Thursday, September 16, 2010


I am happy to report that the amicus curiae brief and oral argument I presented on behalf of the Pennsylvania Defense Institute in the case of first impression of Barrick v. Holy Spirit Hospital has prevailed in the Superior Court as confirmed by the Court's Opinion handed down yesterday. The prevailing defense attorney is Attorney Stephanie L. Hersperger of the Harrisburg, PA office of Thomas, Thomas & Hafer.

The appeal involved the novel expert discovery issue of whether a plaintiff's treating doctor/medical expert witness for trial should be required to produce letters and e-mails the doctor received from the plaintiff's attorney dealing, in part, with how the expert should frame his opinion.

This issue was raised through the actions of the Plaintiff's attorney in the matter. The Plaintiff's attorney wrote letters and emails to the Plaintiff's medical provider that admittedly addressed the strategy of how the doctor should frame his expert report. When the defense pursued the production of those letters in discovery by way of a subpoena for the doctor's file, Plaintiff's counsel objected.

The trial court allowed for the discovery, and it was the Plaintiff's attorney who appealed the matter up to the Superior Court.

On September 16, 2010 the Superior Court issued an Opinion affirming the trial court's decision in Barrick v. Holy Spirit Hospital, 2010 Pa.Super. 170 (Pa.Super. Sept. 16, 2010, Musmanno, Lazarus, Olson, J.)(Opinion by Olson, J.).

Noting that it was faced with a case of first impression, the Superior Court rejected the Plaintiff's contention that the letters and emails at issue were protected by the attorney work product doctrine. Rather, the court found that it was "compelled to find that if an expert witness is being called to advance a party's case-in-chief, the expert's opinion and testimony may be impacted by correspondence and communications with the party's counsel; therefore, the attorney's work product doctrine must yield to discovery of those communications."

In so ruling, the Superior Court adopted a bright line rule in favor of the production of such written communications to a trial expert by counsel. The Court stated that litigants are entitled to discover whether an expert's opinions are his own or a mere parroting of what he or she was told by counsel. The Court further warned that, since the attorney work product doctrine is not an absolute privilege against disclosure, counsel took a risk in communicating as he did with the expert.

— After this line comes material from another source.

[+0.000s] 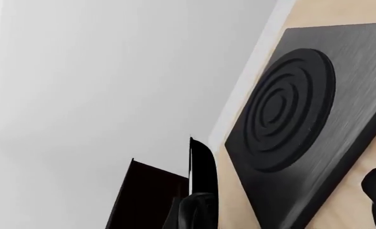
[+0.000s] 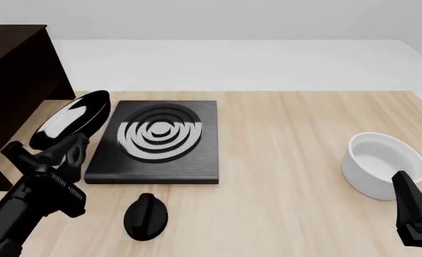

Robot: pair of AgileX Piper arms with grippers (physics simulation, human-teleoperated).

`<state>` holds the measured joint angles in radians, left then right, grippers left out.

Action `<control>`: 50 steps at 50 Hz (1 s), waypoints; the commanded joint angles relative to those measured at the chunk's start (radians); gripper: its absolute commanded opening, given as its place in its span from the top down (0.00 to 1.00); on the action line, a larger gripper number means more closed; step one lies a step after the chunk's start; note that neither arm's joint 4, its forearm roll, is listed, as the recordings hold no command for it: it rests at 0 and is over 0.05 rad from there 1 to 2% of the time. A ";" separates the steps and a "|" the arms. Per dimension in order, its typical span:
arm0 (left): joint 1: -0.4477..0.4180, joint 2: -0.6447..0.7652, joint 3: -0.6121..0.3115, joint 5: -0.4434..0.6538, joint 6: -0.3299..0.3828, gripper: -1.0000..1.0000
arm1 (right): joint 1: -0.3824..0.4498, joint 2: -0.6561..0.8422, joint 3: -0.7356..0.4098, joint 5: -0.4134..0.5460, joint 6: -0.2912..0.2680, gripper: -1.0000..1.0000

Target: Put the frying pan under the cabinet shelf.

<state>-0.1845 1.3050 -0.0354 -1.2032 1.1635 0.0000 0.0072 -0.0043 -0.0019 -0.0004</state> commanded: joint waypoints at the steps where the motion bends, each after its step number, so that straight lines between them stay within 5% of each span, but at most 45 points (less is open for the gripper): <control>1: 0.015 -0.008 -0.018 -0.017 -0.037 1.00 | 0.000 0.000 0.000 0.000 0.000 0.00; 50: 0.126 0.126 -0.091 -0.017 -0.042 1.00 | 0.000 0.000 0.000 0.000 0.000 0.00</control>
<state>-0.0715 1.4035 -0.0856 -1.2039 1.1103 0.0000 0.0071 -0.0043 -0.0019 -0.0004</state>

It is noted, parenthetically, that the Superior Court favorably pointed to prior trial court decisions on this issue by Lackawanna County Court of Common Pleas Judge Carmen D. Minora in Shambach v. Fike, 82 Pa.D.&C. 4th 535 (Lacka. Co. 2006) and Pike County Court of Common Pleas Judge Harold A. Thomson, Jr. in Pavlak v. Dyer, 59 Pa.D.&C. 4th 353 (Pike Co. 2003).

Obviously, this decision will impact defense counsel and their communications with independent medical examination (IME) experts as well. But seasoned defense counsel have long known to keep such letters neutral with the understanding that they may have to be produced in discovery. Now, with Barrick v. Holy Spirit Hospital, there is no question that plaintiff's counsel will likewise have to produce their correspondence to plaintiff's medical experts for trial as well.